All categorical variables were summarised in terms of frequencies and percentages, and the continuous variable, BMI, was summarised as the mean ± SD. The inpatient and outpatient categorical variables and BMI were compared using Pearson’s chi-square test and the t-test for independent samples, respectively. All analyses were performed using SPSS version 26.0 (IBM Corp, Armonk, NY, USA) software and the statistical significance was tested at the 5% level.

3. Results

3.1. Incidence of C. difficile in the Study Population and Seasonal Variation

The baseline characteristics of the study population are summarised in Table 1. Out of 1683 recruited patients, 642 (38.1%) were inpatients, while 1041 (61.9%) were outpatients. The age and gender distributions between the two categories showed no significant difference. Compared with outpatients, inpatients were mainly from urban areas (p ≤ 0.001), had a higher burden of reported co-morbidities, were more likely to be immunosuppressed and used antibiotics (p < 0.0001). There were more cases of previous enteric infections in the inpatient category as compared to the outpatient category (p < 0.0001).
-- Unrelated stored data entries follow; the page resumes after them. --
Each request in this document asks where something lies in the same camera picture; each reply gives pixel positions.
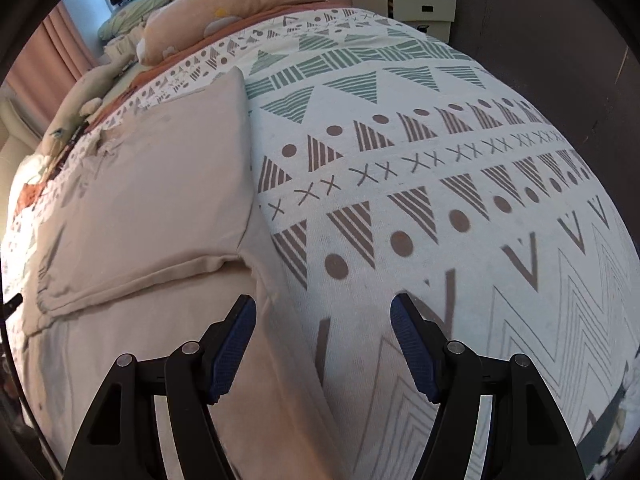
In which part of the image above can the beige large jacket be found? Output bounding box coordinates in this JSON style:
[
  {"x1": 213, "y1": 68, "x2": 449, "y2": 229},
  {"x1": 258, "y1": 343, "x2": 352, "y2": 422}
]
[{"x1": 23, "y1": 68, "x2": 347, "y2": 479}]

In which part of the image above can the patterned white bed blanket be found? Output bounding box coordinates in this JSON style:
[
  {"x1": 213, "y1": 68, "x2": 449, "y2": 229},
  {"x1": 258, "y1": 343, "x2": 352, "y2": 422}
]
[{"x1": 2, "y1": 8, "x2": 639, "y2": 479}]

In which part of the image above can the beige plush toy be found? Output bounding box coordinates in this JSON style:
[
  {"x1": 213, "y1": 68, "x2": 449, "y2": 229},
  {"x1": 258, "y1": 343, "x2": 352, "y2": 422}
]
[{"x1": 36, "y1": 54, "x2": 134, "y2": 158}]

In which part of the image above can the pink curtain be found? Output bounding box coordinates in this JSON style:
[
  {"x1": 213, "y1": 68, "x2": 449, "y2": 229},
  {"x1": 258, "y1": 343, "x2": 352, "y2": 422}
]
[{"x1": 6, "y1": 3, "x2": 98, "y2": 125}]

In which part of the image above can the orange cartoon pillow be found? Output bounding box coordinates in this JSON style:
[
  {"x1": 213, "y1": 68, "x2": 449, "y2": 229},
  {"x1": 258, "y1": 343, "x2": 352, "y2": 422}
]
[{"x1": 137, "y1": 0, "x2": 324, "y2": 66}]

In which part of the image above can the cream bedside drawer cabinet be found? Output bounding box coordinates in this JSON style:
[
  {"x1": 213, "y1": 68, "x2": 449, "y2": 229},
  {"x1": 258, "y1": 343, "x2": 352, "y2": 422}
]
[{"x1": 352, "y1": 0, "x2": 457, "y2": 44}]
The distribution of patients according to GDH and toxin test findings and patient characteristics are shown in Table 2. The incidence of both GDH and toxin assay positivity was 3.21% (54/1683; 95% CI: 2.42–4.17), while the occurrence of GDH positivity and toxin negativity was 3.98% (67/1683; 95% CI: 3.1–5.03). The occurrence of GDH negativity and toxin positivity was 0.9% (15/1683; 95% CI: 0.5–1.5%). We also observed a higher incidence of CDI during the monsoon season (p < 0.0001). From 1683 samples that were tested using the C. diff Quik Chek Complete assay, 69 samples (n = 54 GDH+/Toxin+ and n = 15 GDH-/Toxin+) were selected for toxigenic culture. C. difficile growth was seen in 36 GDH+/Toxin+ and 6 GDH-/Toxin+ categories. These 42 C. difficile isolates were subsequently subjected to antimicrobial susceptibility testing and PCR ribotyping.
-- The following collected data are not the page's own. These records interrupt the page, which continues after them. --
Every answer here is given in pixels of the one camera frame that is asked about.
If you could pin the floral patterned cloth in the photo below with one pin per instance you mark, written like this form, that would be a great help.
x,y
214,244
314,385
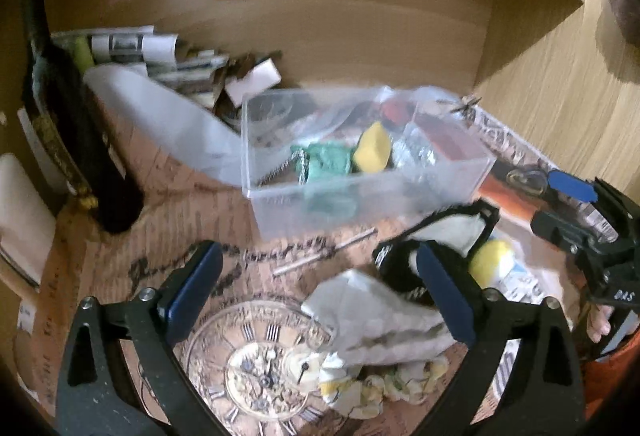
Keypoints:
x,y
358,393

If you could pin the silver grey knitted cloth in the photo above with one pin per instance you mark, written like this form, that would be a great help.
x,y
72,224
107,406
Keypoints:
x,y
411,149

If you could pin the yellow green scrub sponge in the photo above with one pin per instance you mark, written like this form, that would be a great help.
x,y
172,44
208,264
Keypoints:
x,y
373,150

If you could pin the clear plastic box lid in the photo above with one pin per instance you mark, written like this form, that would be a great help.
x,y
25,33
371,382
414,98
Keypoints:
x,y
186,131

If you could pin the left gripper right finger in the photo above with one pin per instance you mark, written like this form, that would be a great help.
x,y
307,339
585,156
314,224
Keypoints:
x,y
543,395

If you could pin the clear plastic box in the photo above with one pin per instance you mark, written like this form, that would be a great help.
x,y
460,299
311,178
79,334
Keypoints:
x,y
275,120

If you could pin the person's right hand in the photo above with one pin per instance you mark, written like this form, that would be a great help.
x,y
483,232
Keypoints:
x,y
598,322

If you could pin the dark wine bottle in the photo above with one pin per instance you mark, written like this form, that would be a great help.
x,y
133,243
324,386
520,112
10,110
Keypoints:
x,y
66,121

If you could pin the round yellow sponge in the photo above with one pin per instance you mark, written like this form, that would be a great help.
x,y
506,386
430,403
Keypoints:
x,y
492,263

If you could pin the small white card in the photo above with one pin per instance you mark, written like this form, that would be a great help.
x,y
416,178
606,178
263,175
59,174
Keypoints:
x,y
260,78

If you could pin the rolled newspapers stack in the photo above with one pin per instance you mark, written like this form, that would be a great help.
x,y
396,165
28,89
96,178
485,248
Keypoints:
x,y
198,74

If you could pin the white ceramic mug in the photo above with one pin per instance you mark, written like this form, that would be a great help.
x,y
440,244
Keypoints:
x,y
27,225

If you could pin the white cloth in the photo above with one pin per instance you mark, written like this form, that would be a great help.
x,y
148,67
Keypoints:
x,y
456,231

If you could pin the metal rod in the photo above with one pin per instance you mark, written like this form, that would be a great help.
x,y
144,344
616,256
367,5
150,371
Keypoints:
x,y
324,253

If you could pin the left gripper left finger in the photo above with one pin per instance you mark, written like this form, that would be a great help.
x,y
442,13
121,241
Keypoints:
x,y
96,395

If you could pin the green knitted cloth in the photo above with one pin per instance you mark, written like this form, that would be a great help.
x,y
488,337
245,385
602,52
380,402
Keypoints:
x,y
321,161

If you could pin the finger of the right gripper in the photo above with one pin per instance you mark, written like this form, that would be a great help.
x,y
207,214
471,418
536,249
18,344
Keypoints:
x,y
557,231
572,186
3.2. Antimicrobial Susceptibility

The minimum inhibitory concentration (MIC) results showed that all 42 isolates were sensitive to Metronidazole (MIC < 8 µg/mL) and Vancomycin (MIC < 4 µg/mL), with resistance to Clindamycin (MIC > 8 µg/mL) observed for 16 of the 42 isolates analysed. Please see Table 3.

3.3. PCR Ribotyping Analysis of C. difficile Strains

In total, 42 C. difficile isolates were PCR ribotyped from 42 adult inpatients with a mean age of 44.1 years (SD 19.7 years), of which 41/42 were from urban areas. Of these, 27/42 were immunosuppressed and all presented with a fever and abdominal pain with 1 to 4 days of diarrhoea. Six patients had a previous history of C. difficile infection, and the hospital duration ranged from one to seven days (Table S1). Most of the isolates (n = 25, 59.5%) belonged to the following six ribotypes: 053–163 (10 isolates, 23.8%), 017 (8 isolates, 19%), 313 (3 isolates, 7.1%), 001 (2 isolates, 4.8%), 107 (1 isolate, 2.4%), and 216 (1 isolate, 2.4%). The remaining 17 isolates (40.5%) did not match to any ribotype in our database and represented at least eight different ribotypes, designated A–H, based on individual chromatograms (Figure S1). Toxin gene profiling (tcdA/B, and cdtA/B) and Sanger-style sequencing of the 16S rRNA-encoding gene (8F/1492R primers; Table S2 and Figure S2) were performed on these isolates. No toxin genes were present in the isolates representing ribotypes A, B, and C, and 16S reads from these isolates were more like non-Clostridioides species, so we concluded that these isolates were not bone fide C. difficile. The representative ribotype D isolates were confirmed to be C. difficile according to Sanger 16S sequencing but were non-toxigenic. After removing ribotypes confirmed as non-C. difficile, we identified 12 potential novel ribotypes (Figure 2).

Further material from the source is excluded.